A more empowering narrative that expands on our existing Team narrative. For us, the answer is Squads built around Business Priorities- priorities that reflect our mission, vision, and purpose, and which provide direction and guide us on how we work together; priorities that transcend functions and teams.


Our Reason

While teams are essential for solving the needs of various facets of the business, squads can offer a novel way to redefine how people work together. The squad structure sets out to bring together two typically contradictory business objectives: to achieve a common goal, and to do so with autonomy. Together, both objectives generate efficiency without losing flexibility and speed of decision-making- even as the number of employees grows. In the original sense of the structure, squads are cross-functional, autonomous teams that focus on one area of product development. Each squad has a unique mission, a coach for support, and a product owner for guidance. With a vision and common understanding of their collective purpose, squads determine how they achieve their common goal- with autonomy and efficiency.

Adapting the principle to our context, we built our squads around business priorities. Why priorities? In an environment that requires agile responses to evolving situations, priorities can serve as our overarching direction and reinforce a sense of shared purpose. Bringing squads and priorities together, we can better ensure continued relevance even as conditions, approaches, and strategies change.


Our Approach

  • The change began with multiple strategic meetings among company leaders to identify and define five priorities that will drive us towards our vision.

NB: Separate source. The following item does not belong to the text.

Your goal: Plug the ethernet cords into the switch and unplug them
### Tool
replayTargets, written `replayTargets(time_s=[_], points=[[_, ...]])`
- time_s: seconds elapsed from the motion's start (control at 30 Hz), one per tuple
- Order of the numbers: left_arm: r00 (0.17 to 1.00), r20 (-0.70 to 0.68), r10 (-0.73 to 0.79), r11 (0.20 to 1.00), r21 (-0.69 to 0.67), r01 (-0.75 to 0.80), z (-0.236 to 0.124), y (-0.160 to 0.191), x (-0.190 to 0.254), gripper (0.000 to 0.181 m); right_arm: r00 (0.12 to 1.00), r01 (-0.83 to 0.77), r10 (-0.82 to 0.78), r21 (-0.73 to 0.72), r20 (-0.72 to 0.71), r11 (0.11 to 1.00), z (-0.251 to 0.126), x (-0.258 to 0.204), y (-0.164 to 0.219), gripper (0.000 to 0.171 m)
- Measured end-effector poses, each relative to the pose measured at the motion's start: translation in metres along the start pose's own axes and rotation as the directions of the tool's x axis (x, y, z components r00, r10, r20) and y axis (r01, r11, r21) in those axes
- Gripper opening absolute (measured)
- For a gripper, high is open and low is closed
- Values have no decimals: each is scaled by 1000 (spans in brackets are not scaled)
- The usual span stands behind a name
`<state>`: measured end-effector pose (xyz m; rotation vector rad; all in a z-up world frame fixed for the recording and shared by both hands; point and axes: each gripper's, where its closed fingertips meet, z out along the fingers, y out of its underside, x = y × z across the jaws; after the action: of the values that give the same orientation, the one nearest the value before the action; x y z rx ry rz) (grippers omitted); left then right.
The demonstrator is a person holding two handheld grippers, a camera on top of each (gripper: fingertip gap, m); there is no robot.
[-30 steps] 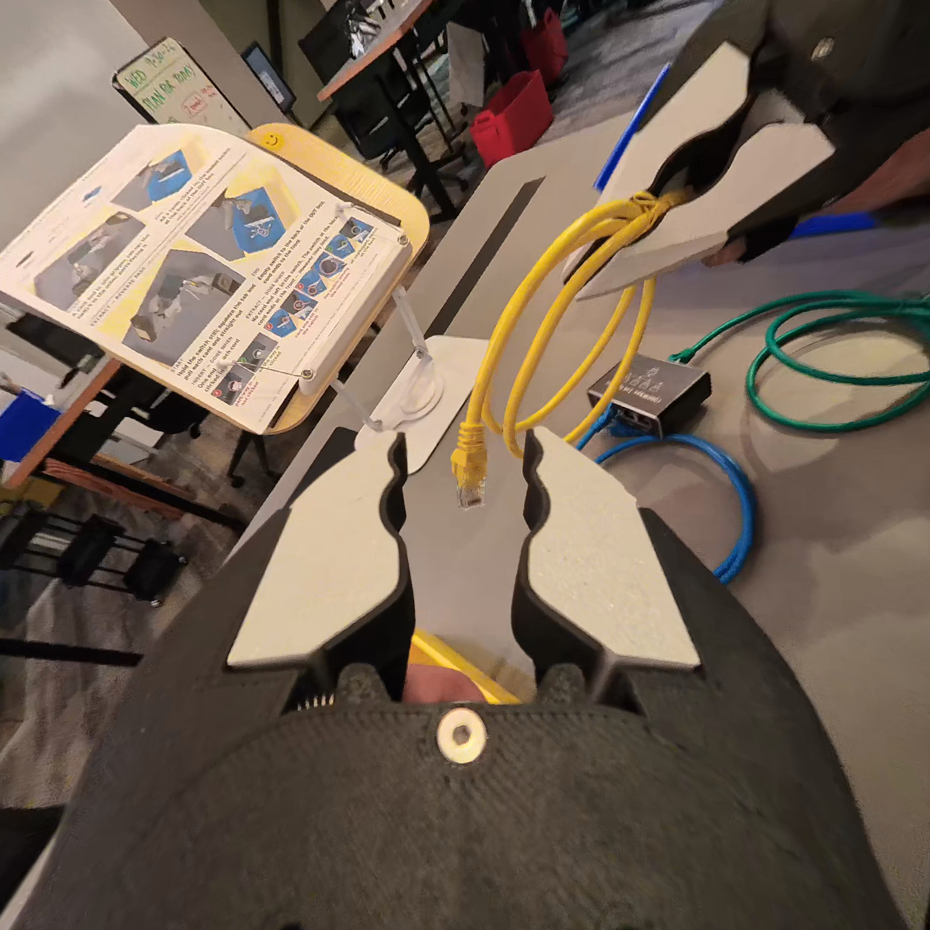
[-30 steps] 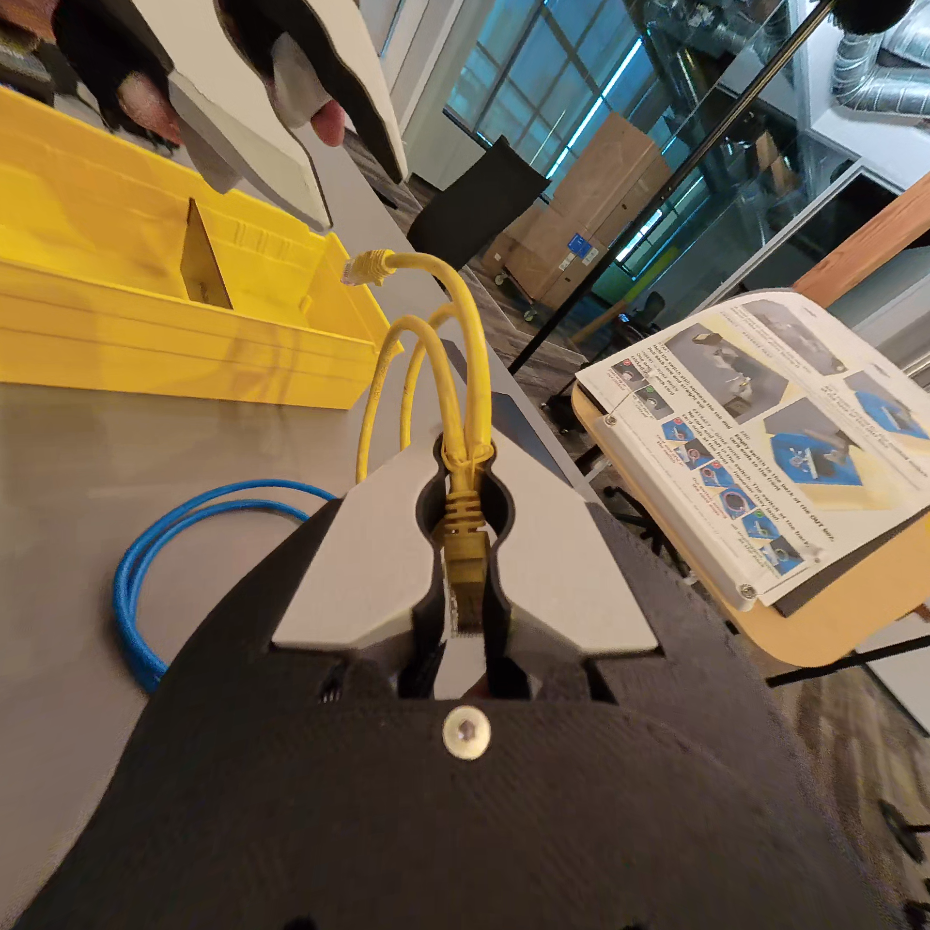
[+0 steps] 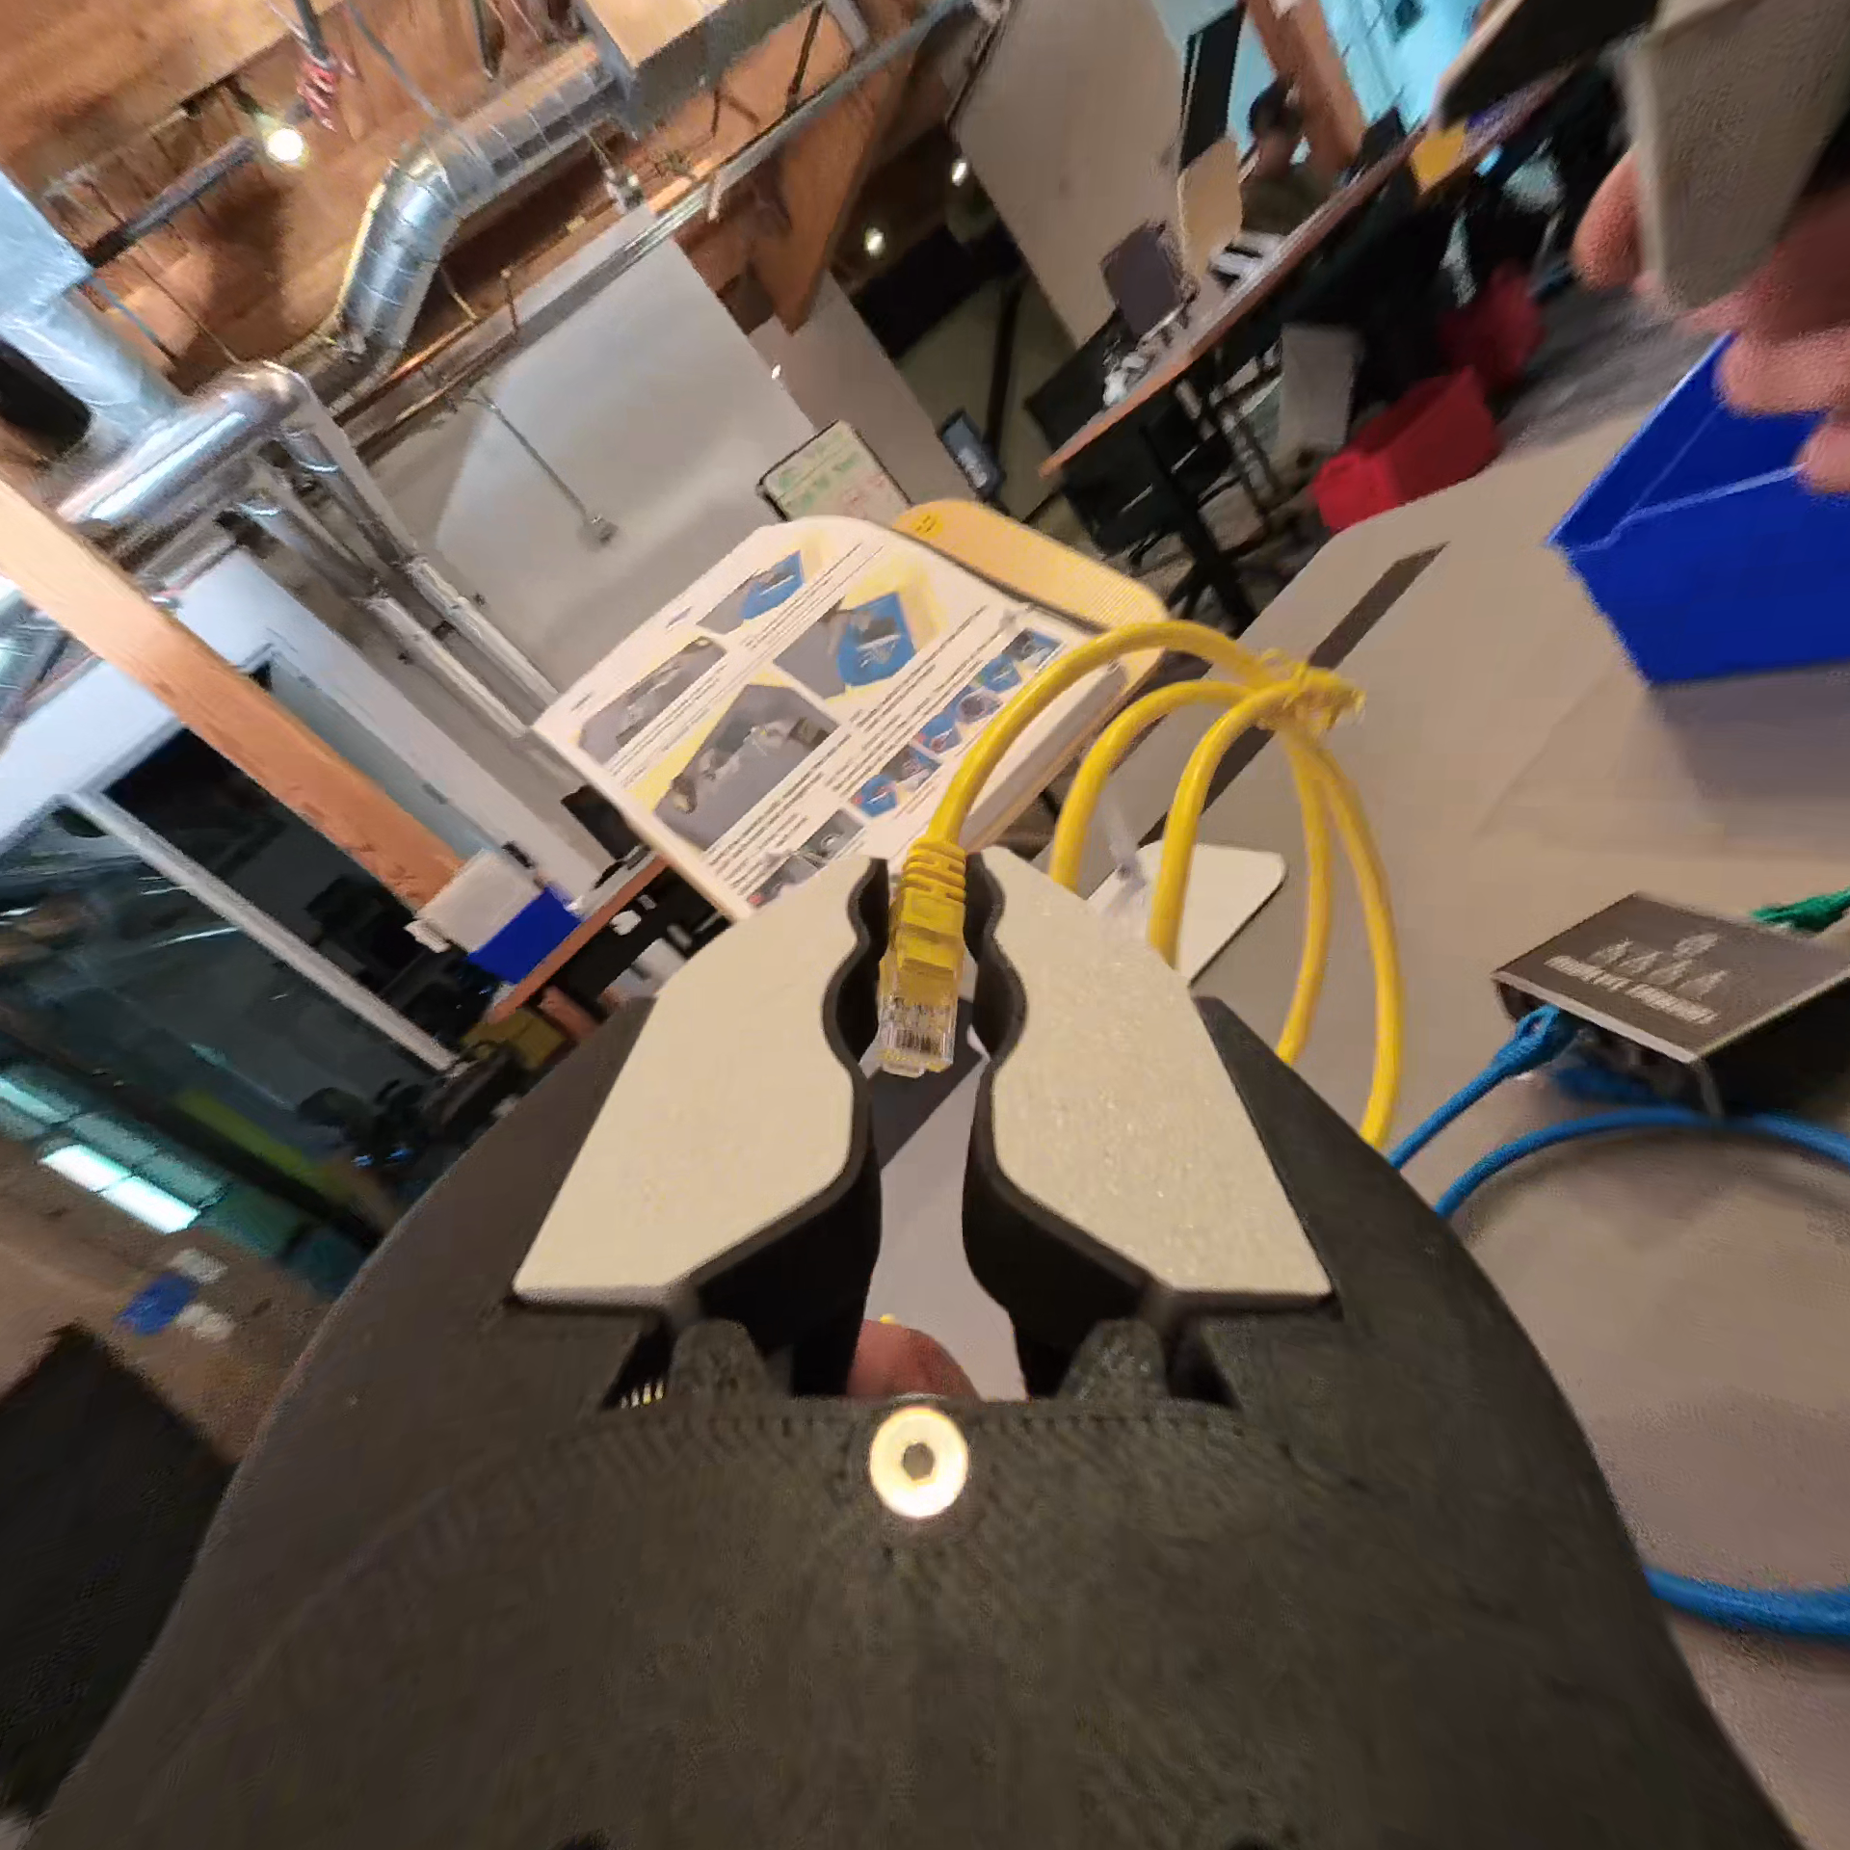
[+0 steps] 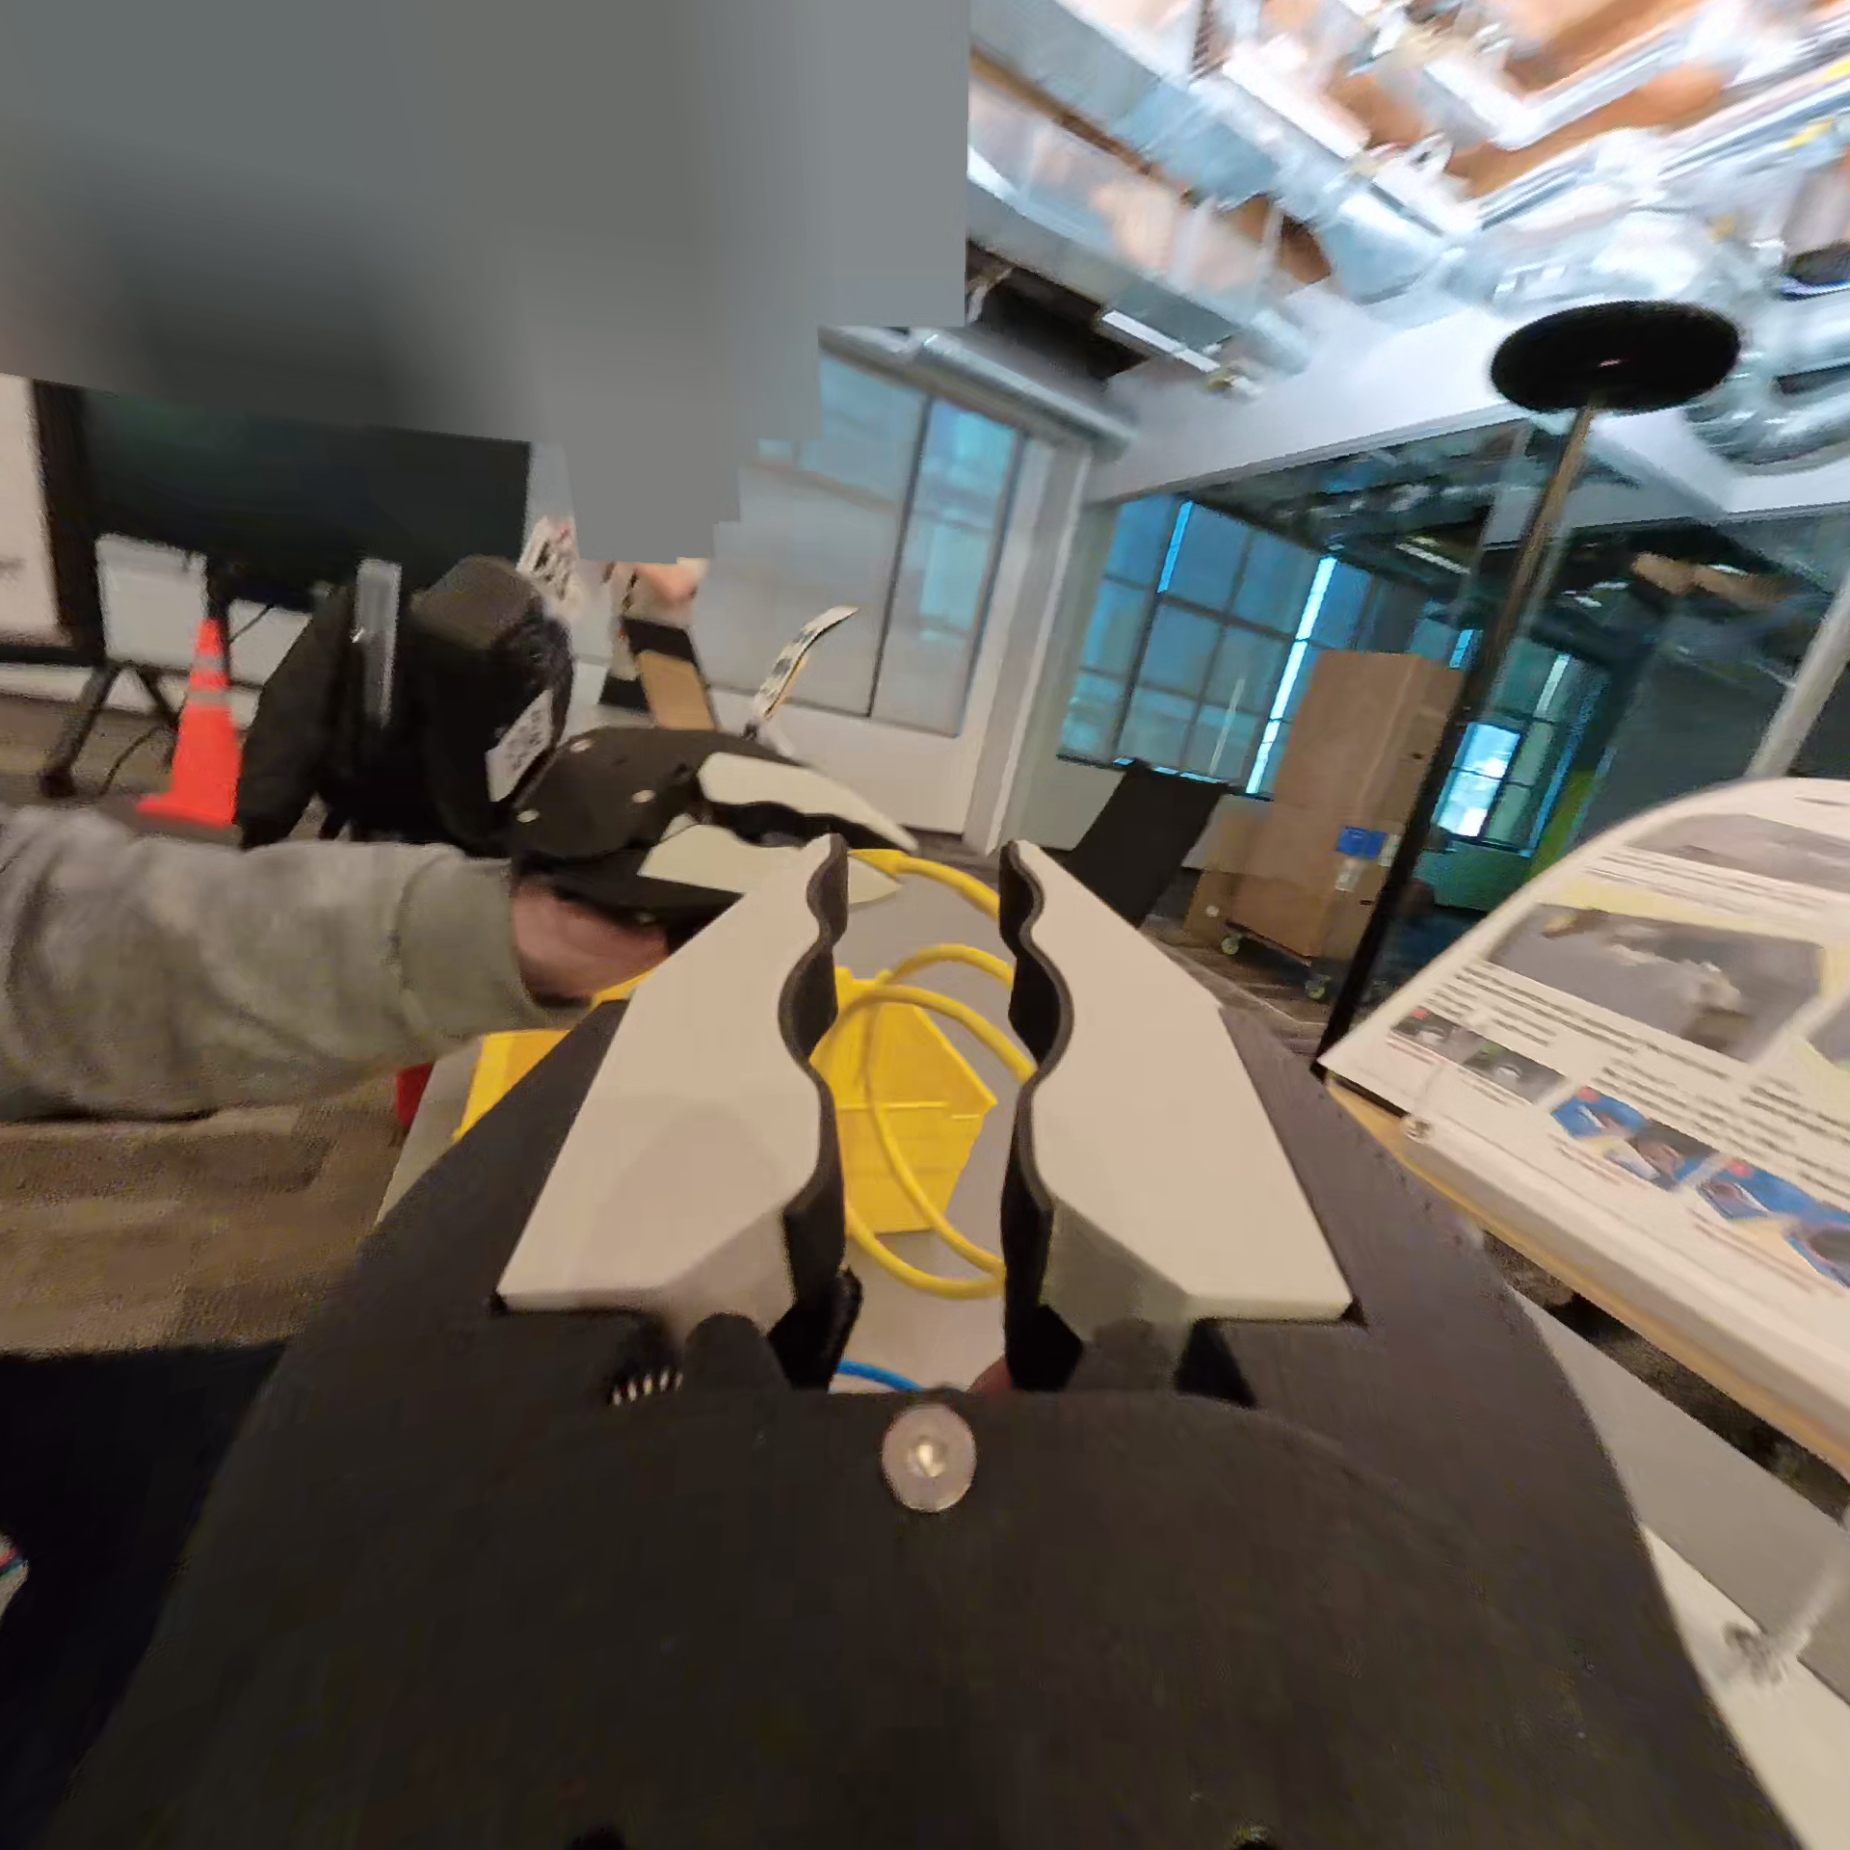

  • Squads were then created around each of the five priorities, bringing together individuals, teams, and initiatives to drive each priority forward.

  • Every initiative in the company was now aligned to one or more overarching priorities, while each priority is served by not one, but multiple individuals, teams, and initiatives.

  • What followed was a holistic process to translate strategy into practice, starting with communications to cascade the priorities and squad narrative across the organization, then revising how we conduct work activities- our orientation, monthly town hall, daily leadership huddles, and even how we share investor updates.

Significantly, we now have a more empowering way to associate ourselves- with squads, with the business priorities our work serves, and with a much wider community of colleagues with whom we share a common purpose. And with this comes better collaboration, efficiency, and drive to deliver. While the long-term impact of this narrative shift remains to be seen, we are optimistic that this is the way forward.


At the very least, for Kitopians, our purpose and direction is now clearer than ever. And for us, this is already a huge step forward.